Drainage Systems

What are Drainage Systems?

There are two uses for a drainage system as part of existing and developing urban systems or cities. Drainage systems are in place to remove the excess water in development. This could be floodwater, rainwater, and different kinds of runoff. Drainage systems are also in place to remove wastewater effectively, and this is referred to as a sewer system.

Drainage Systems

Not having a proper drainage system in place will result in flooding of low-lying areas, thereby causing property damage and health risks. An effective drainage system is the one that removes all excess water without causing inconveniences in terms of design. For example, in an area which has a lot of buildings like residences and shops, there cannot be open drains that flow through the areas.

Drainage systems can be separate for stormwater and sewers but sometimes both these inputs drain into the same underground drainage system. The advantage of having separate drainage systems is that stormwater runoff is not so dangerous that it has to be treated. This can be drained directly into water bodies. Water containing sewage and industrial wastes, on the other hand, can be extremely toxic. Therefore, they have to undergo at least a primary treatment before they can be let into water bodies.

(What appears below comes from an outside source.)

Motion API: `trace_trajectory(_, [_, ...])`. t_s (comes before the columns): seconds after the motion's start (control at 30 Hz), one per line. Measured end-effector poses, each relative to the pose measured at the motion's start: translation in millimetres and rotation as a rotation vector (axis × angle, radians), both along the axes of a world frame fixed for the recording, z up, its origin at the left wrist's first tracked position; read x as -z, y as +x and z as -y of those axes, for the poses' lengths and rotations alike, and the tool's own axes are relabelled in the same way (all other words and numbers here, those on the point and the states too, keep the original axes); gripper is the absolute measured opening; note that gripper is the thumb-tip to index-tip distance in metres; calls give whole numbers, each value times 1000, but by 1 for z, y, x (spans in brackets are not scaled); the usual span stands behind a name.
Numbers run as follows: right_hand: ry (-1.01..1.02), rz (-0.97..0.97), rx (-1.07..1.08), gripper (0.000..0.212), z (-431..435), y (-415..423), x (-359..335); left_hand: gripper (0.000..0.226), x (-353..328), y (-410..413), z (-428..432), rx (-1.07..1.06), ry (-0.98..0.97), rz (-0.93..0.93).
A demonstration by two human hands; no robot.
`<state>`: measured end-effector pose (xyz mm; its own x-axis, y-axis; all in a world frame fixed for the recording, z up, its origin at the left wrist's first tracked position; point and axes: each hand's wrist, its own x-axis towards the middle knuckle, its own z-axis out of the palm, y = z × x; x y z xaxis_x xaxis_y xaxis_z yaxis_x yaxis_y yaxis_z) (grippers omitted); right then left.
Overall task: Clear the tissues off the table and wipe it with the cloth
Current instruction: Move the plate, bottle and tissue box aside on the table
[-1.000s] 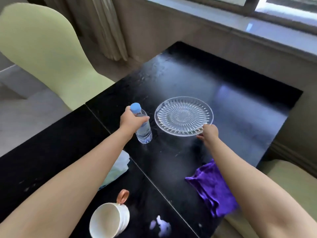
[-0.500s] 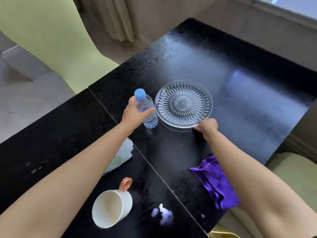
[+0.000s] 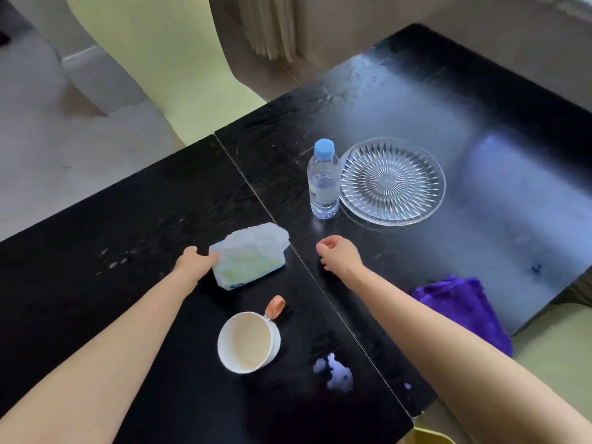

Closed and Open Drainage Systems

There are both closed and open drains in different areas. Closed drain forms a complex network underground. The primary refuse from individual areas is collected and transported to the main network which finally goes to a treatment plant. An open-drain is mostly used to collect wastewater that is not sewage. Use of open drains to dispose of sanitary waste is extremely unhygienic and unsafe. Use of open drains to a certain degree can be acceptable. However, any place with a collection of water breeds various disease-carrying pathogens.

Use of open drains is not a good option to carry wastewater even if the solids have been removed by the use of septic or interceptor tanks because people can easily come into contact with it. Moreover, since they are open any excess water can result in flooding. The only advantages of using open drains are in its convenience of construction and maintenance as it is easily accessible. This is why you can still see the use of open drains in rural areas. However, in densely populated urban areas, such a system will fail in its effectiveness.